Presently there is no LEED for Hotels. So even though the green design features at the Crosby are more or less LEED-standard, they are notable in light of the structure’s use. Stone and soil used during construction and landscaping was sourced locally, and construction debris was recycled. Landscaping features native plants and vegetation which is irrigated efficiently. The hotel also purchases clean electricity, was built with recycled-content structural materials, and offers guests a green roof and other outdoor space.
Kemp’s interior design included the creation of 40 different schemes for the guest rooms that mix genres and an aesthetic that draws from both sides of the Atlantic. The terrace of Suite 203 – dubbed “The Meadow Suite” – is only accessible to that unit’s guests, but features 50 different native flowering plants that blossom at various times of the year. The hotel also offers a 99-seat screening room, meeting rooms, a guest library, drawing rooms, and a lobby bar and restaurant.

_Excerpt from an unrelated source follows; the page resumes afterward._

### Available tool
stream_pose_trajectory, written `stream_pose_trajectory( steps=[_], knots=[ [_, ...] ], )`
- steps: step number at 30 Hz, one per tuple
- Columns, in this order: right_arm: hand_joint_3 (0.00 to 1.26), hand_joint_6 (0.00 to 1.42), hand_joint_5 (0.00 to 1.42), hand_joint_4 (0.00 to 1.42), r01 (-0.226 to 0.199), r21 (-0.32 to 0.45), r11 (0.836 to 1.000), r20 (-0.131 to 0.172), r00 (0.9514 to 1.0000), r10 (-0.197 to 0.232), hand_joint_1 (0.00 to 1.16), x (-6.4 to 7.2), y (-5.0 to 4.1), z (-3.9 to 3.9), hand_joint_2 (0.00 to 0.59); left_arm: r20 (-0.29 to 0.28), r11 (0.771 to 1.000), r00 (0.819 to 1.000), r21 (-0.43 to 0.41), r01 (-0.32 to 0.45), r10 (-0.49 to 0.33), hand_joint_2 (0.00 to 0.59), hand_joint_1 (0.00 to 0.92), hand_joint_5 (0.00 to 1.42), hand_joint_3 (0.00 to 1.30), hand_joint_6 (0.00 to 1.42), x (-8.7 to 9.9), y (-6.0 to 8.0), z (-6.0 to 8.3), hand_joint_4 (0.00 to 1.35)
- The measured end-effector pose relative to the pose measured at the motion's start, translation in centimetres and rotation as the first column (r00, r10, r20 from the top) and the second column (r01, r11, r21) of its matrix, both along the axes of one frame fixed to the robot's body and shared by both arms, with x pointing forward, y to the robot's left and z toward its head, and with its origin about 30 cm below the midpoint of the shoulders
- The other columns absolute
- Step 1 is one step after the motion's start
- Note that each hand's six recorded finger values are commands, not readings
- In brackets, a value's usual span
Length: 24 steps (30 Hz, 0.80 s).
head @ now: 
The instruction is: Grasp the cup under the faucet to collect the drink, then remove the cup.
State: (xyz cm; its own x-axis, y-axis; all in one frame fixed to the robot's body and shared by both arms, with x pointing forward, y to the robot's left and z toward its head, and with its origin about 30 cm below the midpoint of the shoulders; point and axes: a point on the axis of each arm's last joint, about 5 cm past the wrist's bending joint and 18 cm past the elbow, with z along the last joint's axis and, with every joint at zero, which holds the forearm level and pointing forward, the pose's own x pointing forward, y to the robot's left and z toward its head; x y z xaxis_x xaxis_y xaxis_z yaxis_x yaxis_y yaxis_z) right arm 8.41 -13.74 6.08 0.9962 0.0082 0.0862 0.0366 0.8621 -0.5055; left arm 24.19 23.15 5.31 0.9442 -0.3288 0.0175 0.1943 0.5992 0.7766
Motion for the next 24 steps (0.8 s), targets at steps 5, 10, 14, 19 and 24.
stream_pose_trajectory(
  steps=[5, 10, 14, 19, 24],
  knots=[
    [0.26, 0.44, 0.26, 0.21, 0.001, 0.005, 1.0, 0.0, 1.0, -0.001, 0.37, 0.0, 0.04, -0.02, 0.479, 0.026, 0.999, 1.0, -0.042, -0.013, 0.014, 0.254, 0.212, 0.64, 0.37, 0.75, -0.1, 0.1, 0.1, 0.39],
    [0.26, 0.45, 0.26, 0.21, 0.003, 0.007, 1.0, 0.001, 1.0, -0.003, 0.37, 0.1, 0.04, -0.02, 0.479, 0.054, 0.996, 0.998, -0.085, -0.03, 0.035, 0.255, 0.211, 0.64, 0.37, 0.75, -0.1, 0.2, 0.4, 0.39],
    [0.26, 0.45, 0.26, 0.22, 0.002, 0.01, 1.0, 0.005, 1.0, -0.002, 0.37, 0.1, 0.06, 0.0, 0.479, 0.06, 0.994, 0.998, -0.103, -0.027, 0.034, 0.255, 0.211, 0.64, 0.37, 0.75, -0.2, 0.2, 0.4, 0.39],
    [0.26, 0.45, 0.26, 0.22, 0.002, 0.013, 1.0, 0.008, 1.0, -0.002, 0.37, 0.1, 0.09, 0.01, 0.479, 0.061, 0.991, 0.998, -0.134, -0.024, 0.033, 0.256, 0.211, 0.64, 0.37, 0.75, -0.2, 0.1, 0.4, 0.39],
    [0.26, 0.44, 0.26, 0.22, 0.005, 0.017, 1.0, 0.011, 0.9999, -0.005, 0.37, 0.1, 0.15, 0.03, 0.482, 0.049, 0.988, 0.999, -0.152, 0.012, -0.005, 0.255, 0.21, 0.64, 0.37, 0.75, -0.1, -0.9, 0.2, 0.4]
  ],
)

The Crosby Street Hotel is actually just the second LEED-certified hotel in New York City (the first is unclear because of a “confidential” label on the project in USGBC’s public database). Stonehill & Taylor has designed three other LEED-hopeful hotels in Manhattan: The NoMad, just north of Madison Square Park; the Broadway Hotel at West 94th Street, and the Fifteenth Street Hotel.
Is the Element Times Square the ‘first’ LEED certified hotel in NYC that showed up as “confidential” on the USGBC list? I wonder why they’d do that?
I actually think it might be one of the other Stonehill & Taylor projects, but either way I agree it’s odd that they wouldn’t want the publicity. Might just be a hiccup in USGBC’s database. We’ll see what we can dig up.